Heath the Thesaurus - The library's thesaurus who is literally a giant dinosaur as a pun on the word "thesaurus" or "the saurus" He often shows up unexpectedly when a character asks about a homophonic word or when a situation is called for one.

Humorous content

Between the Lions often makes wild parodies of (often children's) programming. The title itself is a twofold pun, first on the phrase "between the lines", the second is that many classic library buildings have two lions separated by the main entrance.
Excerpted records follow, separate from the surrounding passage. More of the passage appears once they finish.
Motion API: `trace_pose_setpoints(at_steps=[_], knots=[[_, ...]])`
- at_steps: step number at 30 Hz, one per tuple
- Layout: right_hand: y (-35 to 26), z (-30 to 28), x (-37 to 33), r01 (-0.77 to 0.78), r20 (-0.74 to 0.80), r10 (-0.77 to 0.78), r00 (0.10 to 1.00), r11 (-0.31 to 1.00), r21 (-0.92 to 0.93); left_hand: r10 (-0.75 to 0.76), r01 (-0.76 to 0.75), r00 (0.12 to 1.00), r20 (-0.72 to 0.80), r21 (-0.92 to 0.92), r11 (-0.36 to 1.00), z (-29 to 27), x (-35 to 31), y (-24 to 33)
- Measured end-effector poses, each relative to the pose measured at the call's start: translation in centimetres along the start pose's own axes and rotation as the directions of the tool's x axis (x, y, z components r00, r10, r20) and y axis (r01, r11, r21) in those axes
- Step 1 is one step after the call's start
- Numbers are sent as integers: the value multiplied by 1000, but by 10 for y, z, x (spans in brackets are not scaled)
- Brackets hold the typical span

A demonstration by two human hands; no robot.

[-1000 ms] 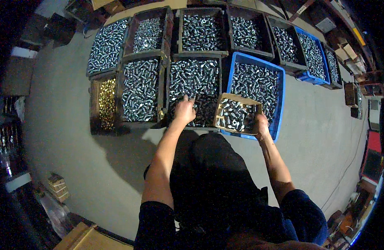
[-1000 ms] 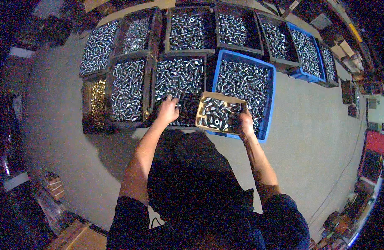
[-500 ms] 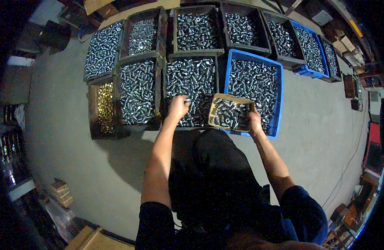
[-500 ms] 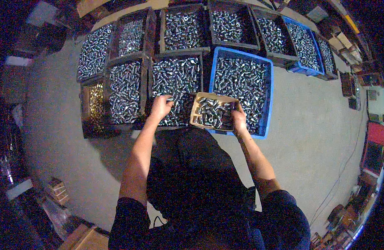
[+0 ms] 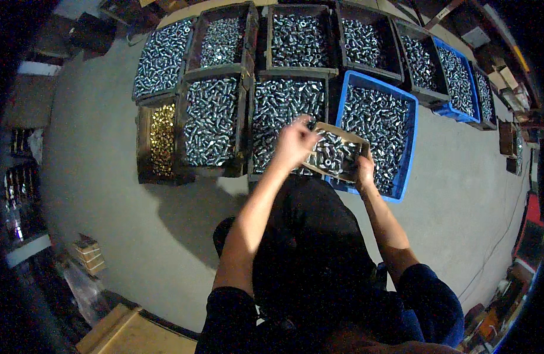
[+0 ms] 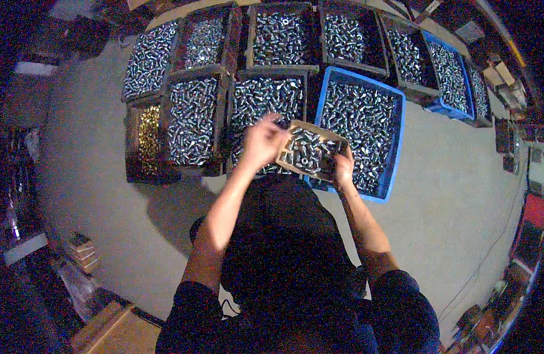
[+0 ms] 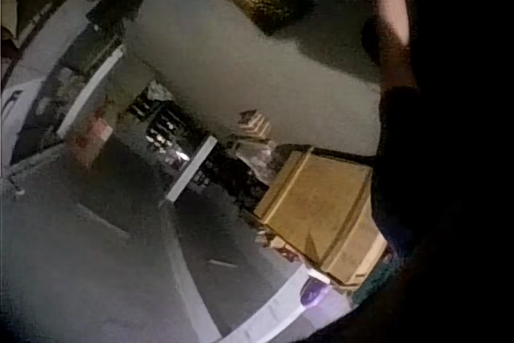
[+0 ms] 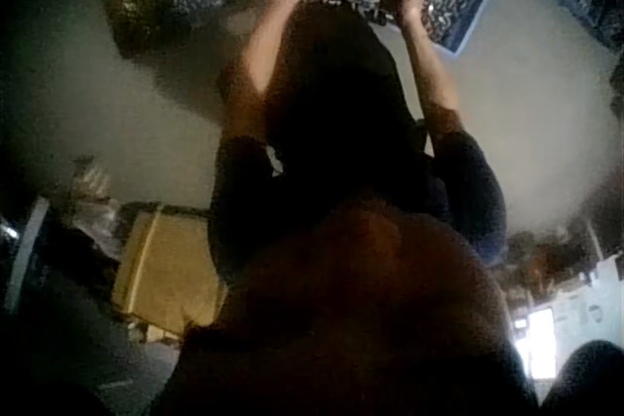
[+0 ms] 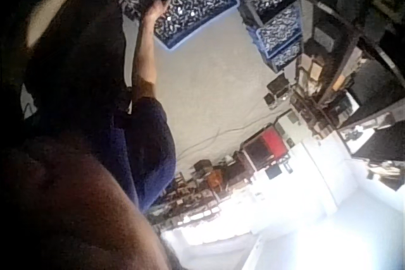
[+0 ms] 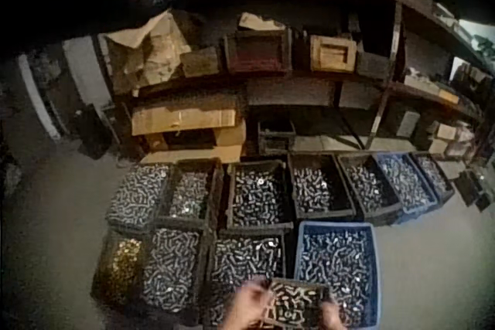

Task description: The person picks up a small cardboard box and sorts metallic fasteners from a large blue bin into the box. The person handles the fasteners by hand, picking them up from the bin and placing them into the box one by one.

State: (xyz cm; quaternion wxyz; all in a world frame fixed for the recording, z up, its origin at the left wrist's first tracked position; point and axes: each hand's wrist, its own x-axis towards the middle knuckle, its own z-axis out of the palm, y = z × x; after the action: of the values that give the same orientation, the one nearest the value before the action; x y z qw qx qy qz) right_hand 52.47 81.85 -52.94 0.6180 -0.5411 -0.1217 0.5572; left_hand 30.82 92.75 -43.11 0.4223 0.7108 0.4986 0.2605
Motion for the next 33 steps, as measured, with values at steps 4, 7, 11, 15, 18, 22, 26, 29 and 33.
trace_pose_setpoints(at_steps=[4, 7, 11, 15, 18, 22, 26, 29, 33], knots=[[9, 1, 0, -13, -58, 12, 998, 1000, -16, -203, 200, 978, -45, 464, 863, -42, -10, -60], [11, -18, 6, -53, 20, 54, 998, 998, -33, -255, 138, 964, 79, 669, 731, -13, -17, -67], [14, -20, 8, 6, 40, -5, 999, 1000, -18, -238, 179, 971, 10, 631, 755, 0, -11, -76], [5, -9, 2, -46, 11, 46, 999, 999, -1, -178, 163, 984, -21, 525, 835, -5, -16, -89], [-1, -5, -1, -106, -2, 106, 994, 994, -6, -137, 123, 990, -18, 565, 816, -1, -18, -93], [-2, -9, 1, -107, 22, 108, 994, 993, -43, -22, 7, 1000, 20, 571, 821, 4, -16, -93], [0, -1, 2, -44, 2, 44, 999, 998, 35, -17, -18, 998, 57, 566, 824, 13, -14, -94], [-6, 3, -3, -94, -10, 94, 996, 994, 53, -20, -11, 998, 51, 549, 836, 11, -14, -95], [-8, 4, -2, -57, 8, 56, 998, 996, 73, -175, 179, 984, -41, 286, 941, -6, -3, -91]])
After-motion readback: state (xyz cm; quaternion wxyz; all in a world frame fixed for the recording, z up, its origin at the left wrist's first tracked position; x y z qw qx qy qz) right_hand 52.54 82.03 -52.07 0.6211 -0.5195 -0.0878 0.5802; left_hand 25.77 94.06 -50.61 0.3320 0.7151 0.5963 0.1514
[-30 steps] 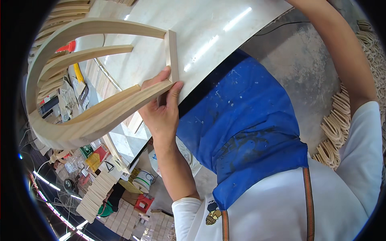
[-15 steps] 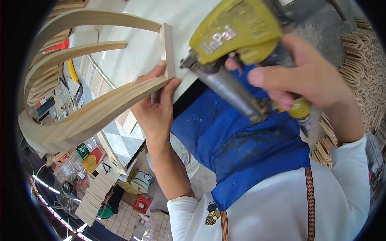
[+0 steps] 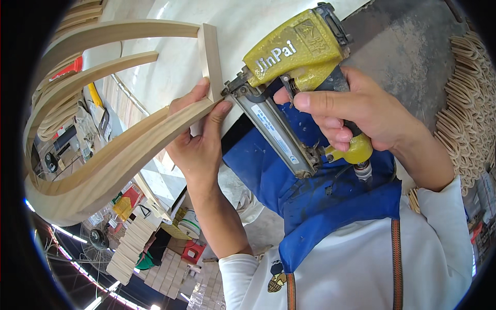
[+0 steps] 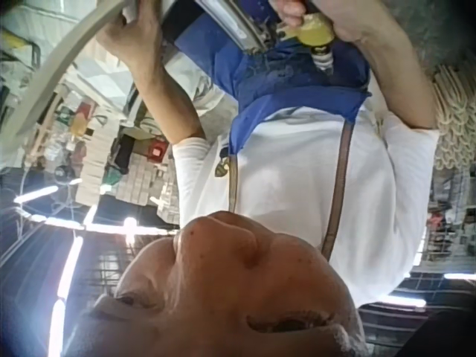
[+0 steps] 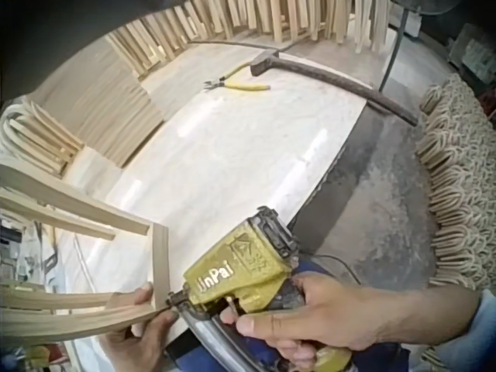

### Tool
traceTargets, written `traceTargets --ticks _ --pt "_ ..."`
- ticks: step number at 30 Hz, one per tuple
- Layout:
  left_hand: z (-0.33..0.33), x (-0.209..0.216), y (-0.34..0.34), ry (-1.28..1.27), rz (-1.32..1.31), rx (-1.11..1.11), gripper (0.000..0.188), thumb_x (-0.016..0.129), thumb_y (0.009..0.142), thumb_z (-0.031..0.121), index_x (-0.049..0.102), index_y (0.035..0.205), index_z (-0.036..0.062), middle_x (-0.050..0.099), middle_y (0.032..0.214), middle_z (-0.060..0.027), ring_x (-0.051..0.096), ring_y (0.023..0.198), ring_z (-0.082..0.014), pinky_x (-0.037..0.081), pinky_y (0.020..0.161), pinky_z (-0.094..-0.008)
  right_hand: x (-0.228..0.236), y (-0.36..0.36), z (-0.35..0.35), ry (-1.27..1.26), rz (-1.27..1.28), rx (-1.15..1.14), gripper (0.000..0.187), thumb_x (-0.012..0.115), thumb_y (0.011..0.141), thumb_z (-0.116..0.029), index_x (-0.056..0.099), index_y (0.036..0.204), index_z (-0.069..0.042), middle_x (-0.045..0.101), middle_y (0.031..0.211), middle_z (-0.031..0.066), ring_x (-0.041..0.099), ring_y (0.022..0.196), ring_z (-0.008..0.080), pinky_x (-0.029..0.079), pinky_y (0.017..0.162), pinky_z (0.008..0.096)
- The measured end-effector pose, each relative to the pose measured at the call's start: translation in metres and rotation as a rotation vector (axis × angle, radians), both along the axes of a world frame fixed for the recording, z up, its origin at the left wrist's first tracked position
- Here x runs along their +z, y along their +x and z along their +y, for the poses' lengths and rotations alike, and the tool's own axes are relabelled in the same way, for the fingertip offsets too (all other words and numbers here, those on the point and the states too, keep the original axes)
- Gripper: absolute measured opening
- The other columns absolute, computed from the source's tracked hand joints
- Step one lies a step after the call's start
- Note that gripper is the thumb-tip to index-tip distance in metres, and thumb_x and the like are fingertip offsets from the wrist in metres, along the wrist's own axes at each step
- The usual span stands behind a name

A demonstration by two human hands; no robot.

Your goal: Assembling curved wooden frame components using a pneumatic nail gun.

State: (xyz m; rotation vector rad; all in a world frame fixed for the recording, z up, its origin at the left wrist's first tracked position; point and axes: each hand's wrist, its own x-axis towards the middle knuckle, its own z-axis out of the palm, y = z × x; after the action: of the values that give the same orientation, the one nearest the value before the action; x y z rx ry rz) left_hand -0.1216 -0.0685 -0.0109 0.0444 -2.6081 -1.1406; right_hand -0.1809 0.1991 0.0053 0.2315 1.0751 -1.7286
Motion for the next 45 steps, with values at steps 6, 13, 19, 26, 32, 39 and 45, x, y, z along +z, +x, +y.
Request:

Thus in order to enter the library, you must go "between the lions". Some recurring segments include:

The Monkey Pop-Up Theatre

A monkey (monkeys are often featured as background characters or library patrons in this series) opens a pop-up book which presents a zany musical performance by monkeys who sing in operatic voices.

The Vowelles

Three lips, different colors, along with different colors of hair, gloves, and scarves, perform songs to an audience. These songs are simply a sequence of the same vocalizations of vowel sounds. The Vowelles are often accompanied by Johnny Consanante and/or Martha Reader. In 2000, the stage background is not lit, leaving viewers to see only lips, and usually gloves, scarves, and hair. In 2001, the dark stage background is replaced with a bright silver background, obviously revealing that The Vowelles are merely three pairs of floating lips, surrounded by hair...and usually accompanied by scarves and gloves.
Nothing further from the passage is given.